● **What is being asked**: Starting at the top of the data and ending with the line that holds "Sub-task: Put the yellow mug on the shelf", transcribe each line exactly; include both ends.

● **Exercise data**:

■ ■ ■ ■ ■ ■ ■

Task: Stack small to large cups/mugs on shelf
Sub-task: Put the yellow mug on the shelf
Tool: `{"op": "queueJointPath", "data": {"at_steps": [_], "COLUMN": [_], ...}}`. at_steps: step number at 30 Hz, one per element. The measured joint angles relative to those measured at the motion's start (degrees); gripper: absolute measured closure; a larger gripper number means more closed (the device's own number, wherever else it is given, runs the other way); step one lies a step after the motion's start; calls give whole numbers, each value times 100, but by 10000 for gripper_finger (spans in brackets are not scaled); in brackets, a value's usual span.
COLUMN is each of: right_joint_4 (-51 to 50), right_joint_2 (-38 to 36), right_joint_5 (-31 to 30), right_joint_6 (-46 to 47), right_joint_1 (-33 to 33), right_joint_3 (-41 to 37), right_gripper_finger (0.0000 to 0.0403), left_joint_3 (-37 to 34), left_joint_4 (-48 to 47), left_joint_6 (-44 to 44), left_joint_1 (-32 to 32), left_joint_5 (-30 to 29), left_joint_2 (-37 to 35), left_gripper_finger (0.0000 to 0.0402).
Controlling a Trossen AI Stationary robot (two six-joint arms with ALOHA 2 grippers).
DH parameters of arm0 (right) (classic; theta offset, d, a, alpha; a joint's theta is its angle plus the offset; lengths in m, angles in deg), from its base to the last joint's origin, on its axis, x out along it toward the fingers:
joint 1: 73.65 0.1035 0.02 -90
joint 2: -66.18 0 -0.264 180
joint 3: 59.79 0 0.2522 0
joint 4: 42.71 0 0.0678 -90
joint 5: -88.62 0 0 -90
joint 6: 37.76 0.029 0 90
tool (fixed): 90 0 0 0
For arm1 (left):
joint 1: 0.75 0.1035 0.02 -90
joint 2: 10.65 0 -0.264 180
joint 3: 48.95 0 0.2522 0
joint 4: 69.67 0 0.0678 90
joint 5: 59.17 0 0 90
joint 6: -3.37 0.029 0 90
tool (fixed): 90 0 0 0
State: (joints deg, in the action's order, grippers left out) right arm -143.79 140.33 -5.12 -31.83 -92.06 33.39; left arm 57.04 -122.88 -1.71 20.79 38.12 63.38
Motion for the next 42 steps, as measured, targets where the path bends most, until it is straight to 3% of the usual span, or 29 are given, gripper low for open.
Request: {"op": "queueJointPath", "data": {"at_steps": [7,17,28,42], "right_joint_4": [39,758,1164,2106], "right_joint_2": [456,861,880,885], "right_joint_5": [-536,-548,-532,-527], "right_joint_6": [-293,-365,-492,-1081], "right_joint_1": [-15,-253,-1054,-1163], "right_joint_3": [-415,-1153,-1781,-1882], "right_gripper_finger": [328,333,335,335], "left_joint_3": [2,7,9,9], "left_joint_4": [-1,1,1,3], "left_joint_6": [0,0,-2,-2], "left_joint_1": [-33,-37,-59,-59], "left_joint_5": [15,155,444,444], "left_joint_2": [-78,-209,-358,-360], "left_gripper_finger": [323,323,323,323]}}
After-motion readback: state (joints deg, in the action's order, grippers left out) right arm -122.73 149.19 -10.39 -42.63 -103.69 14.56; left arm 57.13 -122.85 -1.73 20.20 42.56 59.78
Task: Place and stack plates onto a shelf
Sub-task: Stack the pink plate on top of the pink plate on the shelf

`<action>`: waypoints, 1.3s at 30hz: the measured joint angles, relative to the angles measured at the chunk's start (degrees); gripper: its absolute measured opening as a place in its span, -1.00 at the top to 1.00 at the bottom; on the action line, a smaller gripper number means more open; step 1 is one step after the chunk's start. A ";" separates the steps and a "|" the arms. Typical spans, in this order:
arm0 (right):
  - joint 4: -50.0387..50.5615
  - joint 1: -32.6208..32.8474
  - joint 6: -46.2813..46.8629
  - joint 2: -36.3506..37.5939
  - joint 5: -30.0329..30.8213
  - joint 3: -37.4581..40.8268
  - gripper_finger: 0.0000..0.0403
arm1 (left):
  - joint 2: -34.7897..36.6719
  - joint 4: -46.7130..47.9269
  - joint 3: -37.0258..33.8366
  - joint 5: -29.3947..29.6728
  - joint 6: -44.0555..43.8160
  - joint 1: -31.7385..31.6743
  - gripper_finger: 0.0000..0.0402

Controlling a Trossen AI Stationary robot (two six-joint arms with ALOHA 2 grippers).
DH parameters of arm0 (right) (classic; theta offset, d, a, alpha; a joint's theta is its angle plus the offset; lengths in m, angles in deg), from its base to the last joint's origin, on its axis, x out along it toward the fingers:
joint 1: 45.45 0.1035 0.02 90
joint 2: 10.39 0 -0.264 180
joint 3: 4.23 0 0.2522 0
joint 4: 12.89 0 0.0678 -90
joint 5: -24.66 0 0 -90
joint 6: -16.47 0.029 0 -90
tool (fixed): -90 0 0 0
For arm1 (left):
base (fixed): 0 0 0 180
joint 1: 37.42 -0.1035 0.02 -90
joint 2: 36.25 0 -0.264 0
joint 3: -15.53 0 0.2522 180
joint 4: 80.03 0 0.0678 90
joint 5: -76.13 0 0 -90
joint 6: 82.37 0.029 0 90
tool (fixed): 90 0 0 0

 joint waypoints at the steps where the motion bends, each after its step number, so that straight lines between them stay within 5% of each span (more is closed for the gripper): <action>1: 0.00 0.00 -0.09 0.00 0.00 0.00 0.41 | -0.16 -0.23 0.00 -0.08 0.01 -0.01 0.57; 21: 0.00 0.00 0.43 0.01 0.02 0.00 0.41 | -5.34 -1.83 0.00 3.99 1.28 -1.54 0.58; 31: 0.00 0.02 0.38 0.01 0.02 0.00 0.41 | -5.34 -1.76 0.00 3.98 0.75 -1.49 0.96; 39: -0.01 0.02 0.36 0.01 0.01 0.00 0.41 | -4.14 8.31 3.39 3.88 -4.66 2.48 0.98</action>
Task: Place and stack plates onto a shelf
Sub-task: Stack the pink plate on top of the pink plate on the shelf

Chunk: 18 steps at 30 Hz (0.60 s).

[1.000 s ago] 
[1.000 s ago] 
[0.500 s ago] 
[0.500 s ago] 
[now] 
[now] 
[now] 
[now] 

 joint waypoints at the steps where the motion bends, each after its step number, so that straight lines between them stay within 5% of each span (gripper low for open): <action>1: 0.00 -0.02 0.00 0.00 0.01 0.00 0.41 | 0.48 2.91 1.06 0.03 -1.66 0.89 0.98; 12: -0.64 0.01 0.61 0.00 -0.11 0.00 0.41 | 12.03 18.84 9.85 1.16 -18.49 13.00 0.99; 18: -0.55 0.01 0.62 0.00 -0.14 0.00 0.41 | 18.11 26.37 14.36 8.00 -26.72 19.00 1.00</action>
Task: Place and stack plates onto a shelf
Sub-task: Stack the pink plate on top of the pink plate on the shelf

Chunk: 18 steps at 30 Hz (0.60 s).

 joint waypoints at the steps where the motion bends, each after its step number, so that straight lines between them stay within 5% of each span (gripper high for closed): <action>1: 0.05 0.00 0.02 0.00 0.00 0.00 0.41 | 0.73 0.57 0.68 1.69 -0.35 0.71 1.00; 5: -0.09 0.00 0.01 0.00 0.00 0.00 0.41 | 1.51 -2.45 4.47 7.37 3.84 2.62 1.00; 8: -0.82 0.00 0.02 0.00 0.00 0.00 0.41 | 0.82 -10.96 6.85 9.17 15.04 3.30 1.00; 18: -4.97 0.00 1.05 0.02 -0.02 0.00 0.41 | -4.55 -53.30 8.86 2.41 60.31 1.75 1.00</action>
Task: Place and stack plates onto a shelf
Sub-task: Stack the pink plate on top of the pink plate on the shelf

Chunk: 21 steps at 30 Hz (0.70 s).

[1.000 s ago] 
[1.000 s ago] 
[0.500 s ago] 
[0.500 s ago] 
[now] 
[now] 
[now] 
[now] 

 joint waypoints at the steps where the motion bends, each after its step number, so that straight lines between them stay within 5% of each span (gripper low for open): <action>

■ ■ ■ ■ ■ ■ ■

● **Solution for this exercise**:
Task: Stack small to large cups/mugs on shelf
Sub-task: Put the yellow mug on the shelf

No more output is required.